═══ SUPPLIED RECORDS

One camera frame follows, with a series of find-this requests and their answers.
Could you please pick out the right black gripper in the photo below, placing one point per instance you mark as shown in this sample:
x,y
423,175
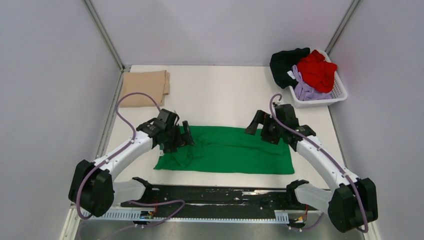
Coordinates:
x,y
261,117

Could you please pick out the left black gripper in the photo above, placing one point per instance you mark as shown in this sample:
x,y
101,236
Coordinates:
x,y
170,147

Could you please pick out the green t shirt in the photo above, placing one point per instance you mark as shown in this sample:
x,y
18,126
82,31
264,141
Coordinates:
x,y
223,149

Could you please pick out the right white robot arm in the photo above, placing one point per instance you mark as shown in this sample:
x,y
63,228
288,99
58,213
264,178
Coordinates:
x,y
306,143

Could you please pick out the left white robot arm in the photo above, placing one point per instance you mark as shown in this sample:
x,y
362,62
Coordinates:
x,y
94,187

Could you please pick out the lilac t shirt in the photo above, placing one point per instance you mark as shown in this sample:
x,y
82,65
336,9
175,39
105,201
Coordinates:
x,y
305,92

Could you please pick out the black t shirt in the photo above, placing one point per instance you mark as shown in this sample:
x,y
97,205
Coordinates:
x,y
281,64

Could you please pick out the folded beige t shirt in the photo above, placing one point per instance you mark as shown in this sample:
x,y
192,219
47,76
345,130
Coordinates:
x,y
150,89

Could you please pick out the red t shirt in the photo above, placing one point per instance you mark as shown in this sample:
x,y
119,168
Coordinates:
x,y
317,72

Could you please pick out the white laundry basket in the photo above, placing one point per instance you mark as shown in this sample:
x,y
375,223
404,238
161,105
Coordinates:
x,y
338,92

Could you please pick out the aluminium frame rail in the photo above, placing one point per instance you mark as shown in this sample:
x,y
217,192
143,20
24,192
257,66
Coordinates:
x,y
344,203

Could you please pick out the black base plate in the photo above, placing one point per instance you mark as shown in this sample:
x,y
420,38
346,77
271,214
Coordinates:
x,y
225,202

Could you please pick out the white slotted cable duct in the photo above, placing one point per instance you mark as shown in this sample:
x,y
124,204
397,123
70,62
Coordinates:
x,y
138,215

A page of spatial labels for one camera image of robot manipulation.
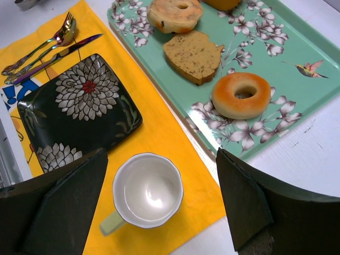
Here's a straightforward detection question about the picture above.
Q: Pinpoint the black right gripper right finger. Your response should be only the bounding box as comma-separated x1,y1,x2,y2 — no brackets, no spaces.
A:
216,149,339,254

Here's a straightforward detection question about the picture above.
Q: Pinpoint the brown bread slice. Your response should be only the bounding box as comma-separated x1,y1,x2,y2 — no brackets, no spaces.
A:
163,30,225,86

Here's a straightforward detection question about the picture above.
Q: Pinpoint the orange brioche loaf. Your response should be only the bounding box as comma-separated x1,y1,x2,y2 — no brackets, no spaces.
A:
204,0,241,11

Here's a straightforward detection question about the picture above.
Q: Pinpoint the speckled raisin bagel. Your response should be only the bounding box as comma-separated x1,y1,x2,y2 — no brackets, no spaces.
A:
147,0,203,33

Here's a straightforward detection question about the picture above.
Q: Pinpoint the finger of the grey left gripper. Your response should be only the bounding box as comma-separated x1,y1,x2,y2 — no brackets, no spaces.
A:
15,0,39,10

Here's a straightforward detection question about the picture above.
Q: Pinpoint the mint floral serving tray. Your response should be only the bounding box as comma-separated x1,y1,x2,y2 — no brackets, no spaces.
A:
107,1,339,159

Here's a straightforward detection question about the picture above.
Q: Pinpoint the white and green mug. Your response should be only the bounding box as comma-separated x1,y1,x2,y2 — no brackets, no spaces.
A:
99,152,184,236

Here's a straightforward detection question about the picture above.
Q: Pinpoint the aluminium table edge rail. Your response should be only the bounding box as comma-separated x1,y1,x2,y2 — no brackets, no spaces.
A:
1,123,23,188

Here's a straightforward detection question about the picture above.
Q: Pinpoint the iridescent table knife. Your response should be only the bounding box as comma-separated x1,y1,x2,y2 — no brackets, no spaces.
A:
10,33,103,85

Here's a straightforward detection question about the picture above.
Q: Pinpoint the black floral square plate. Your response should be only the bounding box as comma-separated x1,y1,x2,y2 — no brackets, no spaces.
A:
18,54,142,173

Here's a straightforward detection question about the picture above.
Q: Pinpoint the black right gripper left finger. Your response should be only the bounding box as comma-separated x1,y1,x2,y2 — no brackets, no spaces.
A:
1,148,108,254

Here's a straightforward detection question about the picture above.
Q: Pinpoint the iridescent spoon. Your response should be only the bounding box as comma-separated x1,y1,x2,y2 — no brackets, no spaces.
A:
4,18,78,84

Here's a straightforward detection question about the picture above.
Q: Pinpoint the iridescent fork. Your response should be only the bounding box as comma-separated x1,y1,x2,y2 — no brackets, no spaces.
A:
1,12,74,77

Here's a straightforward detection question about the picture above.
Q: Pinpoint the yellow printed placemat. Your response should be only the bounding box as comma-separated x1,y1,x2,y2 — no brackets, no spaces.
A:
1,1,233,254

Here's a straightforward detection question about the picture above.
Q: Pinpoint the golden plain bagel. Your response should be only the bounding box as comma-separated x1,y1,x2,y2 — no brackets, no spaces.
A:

══════

PROBLEM = Lines with "green": return each one from the data above.

TASK ANSWER =
Could you please pick out the green t shirt in the photo above, placing one point per instance you mark as shown in this sample:
Q: Pinpoint the white and green mug. Your response should be only the bounding box as comma-separated x1,y1,x2,y2 — no brackets, no spaces.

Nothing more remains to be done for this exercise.